* **Work order**
There is one span to output from the data below: the lines starting at the line with "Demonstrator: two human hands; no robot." and ending at the line with "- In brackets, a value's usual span". Output it exactly, ends included, nothing more.

*** Opening of Supplied data ***

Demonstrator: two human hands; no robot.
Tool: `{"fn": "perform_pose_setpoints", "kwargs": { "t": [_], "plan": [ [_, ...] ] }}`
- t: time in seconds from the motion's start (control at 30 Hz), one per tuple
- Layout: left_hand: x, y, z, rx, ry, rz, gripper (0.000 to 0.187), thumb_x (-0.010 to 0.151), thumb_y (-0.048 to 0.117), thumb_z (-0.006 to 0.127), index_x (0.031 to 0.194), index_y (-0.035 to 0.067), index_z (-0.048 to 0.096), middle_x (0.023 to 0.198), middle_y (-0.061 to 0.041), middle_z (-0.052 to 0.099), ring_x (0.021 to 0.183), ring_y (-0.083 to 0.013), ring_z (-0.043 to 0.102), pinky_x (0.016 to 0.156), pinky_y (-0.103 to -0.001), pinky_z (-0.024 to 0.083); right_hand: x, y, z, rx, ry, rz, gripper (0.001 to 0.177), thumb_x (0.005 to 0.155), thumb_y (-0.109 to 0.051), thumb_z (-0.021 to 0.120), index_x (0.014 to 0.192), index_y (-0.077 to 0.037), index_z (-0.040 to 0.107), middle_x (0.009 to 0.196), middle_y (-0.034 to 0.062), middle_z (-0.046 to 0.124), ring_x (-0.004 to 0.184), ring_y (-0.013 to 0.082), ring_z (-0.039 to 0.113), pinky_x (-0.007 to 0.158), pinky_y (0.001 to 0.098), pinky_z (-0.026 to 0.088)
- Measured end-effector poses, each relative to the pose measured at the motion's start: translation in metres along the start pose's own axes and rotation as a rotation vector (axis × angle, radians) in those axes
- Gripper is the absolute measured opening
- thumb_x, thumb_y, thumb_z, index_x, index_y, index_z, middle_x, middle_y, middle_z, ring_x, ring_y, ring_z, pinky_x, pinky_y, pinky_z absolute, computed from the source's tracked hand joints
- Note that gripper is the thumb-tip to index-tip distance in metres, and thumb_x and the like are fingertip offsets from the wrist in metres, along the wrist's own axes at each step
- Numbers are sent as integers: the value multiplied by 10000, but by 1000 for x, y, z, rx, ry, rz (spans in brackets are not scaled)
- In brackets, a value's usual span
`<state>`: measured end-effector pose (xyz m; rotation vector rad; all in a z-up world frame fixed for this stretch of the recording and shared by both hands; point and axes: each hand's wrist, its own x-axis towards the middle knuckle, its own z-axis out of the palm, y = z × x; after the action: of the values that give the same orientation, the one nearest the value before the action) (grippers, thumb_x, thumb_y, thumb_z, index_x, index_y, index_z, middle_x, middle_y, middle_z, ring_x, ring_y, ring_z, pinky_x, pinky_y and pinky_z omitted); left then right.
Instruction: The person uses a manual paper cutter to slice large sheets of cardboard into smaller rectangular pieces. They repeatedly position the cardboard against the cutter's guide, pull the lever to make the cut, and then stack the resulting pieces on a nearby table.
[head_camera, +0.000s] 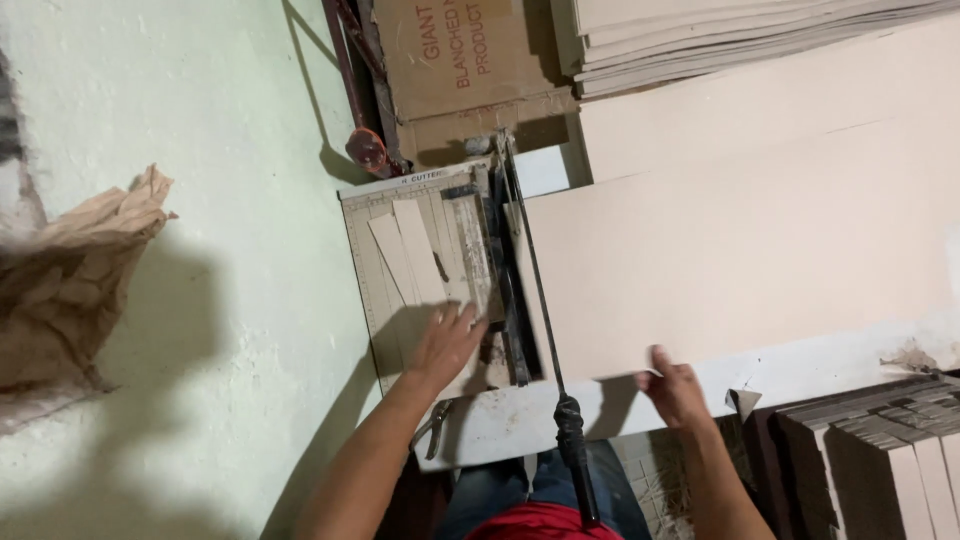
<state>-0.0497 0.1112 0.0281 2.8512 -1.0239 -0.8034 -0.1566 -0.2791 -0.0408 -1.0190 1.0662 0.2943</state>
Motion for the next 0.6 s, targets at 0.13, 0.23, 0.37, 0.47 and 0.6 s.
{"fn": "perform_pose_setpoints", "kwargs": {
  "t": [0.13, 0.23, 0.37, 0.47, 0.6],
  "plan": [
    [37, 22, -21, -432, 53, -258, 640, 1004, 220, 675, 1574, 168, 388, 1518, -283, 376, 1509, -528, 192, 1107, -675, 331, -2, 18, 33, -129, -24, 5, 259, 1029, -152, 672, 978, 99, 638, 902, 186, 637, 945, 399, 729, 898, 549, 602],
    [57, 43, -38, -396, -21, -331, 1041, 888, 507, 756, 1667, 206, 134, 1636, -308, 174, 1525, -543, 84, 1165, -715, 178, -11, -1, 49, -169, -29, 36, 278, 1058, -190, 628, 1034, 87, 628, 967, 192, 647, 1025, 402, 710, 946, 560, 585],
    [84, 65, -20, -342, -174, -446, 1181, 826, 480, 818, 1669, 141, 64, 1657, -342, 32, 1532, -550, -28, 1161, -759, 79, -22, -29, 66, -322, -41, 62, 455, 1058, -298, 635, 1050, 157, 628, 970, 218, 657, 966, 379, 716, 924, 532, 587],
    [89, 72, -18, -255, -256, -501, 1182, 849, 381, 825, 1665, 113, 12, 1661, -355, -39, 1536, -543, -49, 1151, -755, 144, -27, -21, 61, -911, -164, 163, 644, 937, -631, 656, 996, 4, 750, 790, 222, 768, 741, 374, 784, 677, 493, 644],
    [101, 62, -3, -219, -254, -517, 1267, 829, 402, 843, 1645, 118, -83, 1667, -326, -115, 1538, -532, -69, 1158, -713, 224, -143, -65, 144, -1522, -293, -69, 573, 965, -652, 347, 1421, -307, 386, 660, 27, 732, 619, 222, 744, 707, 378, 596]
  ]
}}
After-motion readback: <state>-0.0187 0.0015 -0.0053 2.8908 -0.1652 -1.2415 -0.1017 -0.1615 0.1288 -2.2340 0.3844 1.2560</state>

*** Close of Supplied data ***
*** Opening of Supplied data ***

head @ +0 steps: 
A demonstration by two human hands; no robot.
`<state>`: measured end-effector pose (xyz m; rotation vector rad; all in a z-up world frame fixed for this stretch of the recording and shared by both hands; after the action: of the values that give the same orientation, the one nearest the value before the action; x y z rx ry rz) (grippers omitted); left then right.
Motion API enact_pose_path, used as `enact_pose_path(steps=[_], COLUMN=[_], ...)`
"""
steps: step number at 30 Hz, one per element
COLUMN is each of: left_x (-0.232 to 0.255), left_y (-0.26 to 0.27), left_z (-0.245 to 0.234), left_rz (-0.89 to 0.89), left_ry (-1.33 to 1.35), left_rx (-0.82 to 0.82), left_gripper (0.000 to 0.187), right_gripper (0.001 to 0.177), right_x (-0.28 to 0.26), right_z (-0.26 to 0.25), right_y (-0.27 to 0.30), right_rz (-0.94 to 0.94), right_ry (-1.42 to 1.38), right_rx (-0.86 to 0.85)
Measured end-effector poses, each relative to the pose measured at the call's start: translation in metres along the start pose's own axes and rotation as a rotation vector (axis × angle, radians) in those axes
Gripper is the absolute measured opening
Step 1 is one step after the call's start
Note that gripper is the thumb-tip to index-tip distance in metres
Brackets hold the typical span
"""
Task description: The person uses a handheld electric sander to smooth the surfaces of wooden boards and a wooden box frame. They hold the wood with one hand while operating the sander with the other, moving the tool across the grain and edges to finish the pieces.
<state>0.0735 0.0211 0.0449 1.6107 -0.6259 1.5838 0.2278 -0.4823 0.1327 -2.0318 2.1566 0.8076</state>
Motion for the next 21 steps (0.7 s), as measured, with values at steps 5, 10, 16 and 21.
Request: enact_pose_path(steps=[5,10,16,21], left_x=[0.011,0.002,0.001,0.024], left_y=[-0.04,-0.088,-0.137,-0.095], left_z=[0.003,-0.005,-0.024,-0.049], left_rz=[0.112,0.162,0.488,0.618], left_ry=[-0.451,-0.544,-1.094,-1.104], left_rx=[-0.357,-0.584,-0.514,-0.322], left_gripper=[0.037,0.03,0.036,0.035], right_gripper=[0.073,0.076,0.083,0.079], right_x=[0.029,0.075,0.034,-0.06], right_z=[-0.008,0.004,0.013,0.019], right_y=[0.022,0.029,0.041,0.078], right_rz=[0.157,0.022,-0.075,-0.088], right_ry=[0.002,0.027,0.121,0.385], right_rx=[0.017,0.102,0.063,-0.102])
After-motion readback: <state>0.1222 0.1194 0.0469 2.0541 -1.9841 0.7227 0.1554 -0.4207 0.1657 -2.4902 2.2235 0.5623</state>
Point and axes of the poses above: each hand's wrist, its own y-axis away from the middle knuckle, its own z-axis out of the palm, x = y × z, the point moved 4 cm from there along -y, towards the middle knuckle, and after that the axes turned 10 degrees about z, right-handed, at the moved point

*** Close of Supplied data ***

* **Answer to the problem**
Demonstrator: two human hands; no robot.
Tool: `{"fn": "perform_pose_setpoints", "kwargs": { "t": [_], "plan": [ [_, ...] ] }}`
- t: time in seconds from the motion's start (control at 30 Hz), one per tuple
- Layout: left_hand: x, y, z, rx, ry, rz, gripper (0.000 to 0.187), thumb_x (-0.010 to 0.151), thumb_y (-0.048 to 0.117), thumb_z (-0.006 to 0.127), index_x (0.031 to 0.194), index_y (-0.035 to 0.067), index_z (-0.048 to 0.096), middle_x (0.023 to 0.198), middle_y (-0.061 to 0.041), middle_z (-0.052 to 0.099), ring_x (0.021 to 0.183), ring_y (-0.083 to 0.013), ring_z (-0.043 to 0.102), pinky_x (0.016 to 0.156), pinky_y (-0.103 to -0.001), pinky_z (-0.024 to 0.083); right_hand: x, y, z, rx, ry, rz, gripper (0.001 to 0.177), thumb_x (0.005 to 0.155), thumb_y (-0.109 to 0.051), thumb_z (-0.021 to 0.120), index_x (0.014 to 0.192), index_y (-0.077 to 0.037), index_z (-0.040 to 0.107), middle_x (0.009 to 0.196), middle_y (-0.034 to 0.062), middle_z (-0.046 to 0.124), ring_x (-0.004 to 0.184), ring_y (-0.013 to 0.082), ring_z (-0.039 to 0.113), pinky_x (-0.007 to 0.158), pinky_y (0.001 to 0.098), pinky_z (-0.026 to 0.088)
- Measured end-effector poses, each relative to the pose measured at the motion's start: translation in metres along the start pose's own axes and rotation as a rotation vector (axis × angle, radians) in those axes
- Gripper is the absolute measured opening
- thumb_x, thumb_y, thumb_z, index_x, index_y, index_z, middle_x, middle_y, middle_z, ring_x, ring_y, ring_z, pinky_x, pinky_y, pinky_z absolute, computed from the source's tracked hand joints
- Note that gripper is the thumb-tip to index-tip distance in metres, and thumb_x and the like are fingertip offsets from the wrist in metres, along the wrist's own axes at each step
- Numbers are sent as integers: the value multiplied by 10000, but by 1000 for x, y, z, rx, ry, rz (spans in brackets are not scaled)
- In brackets, a value's usual span

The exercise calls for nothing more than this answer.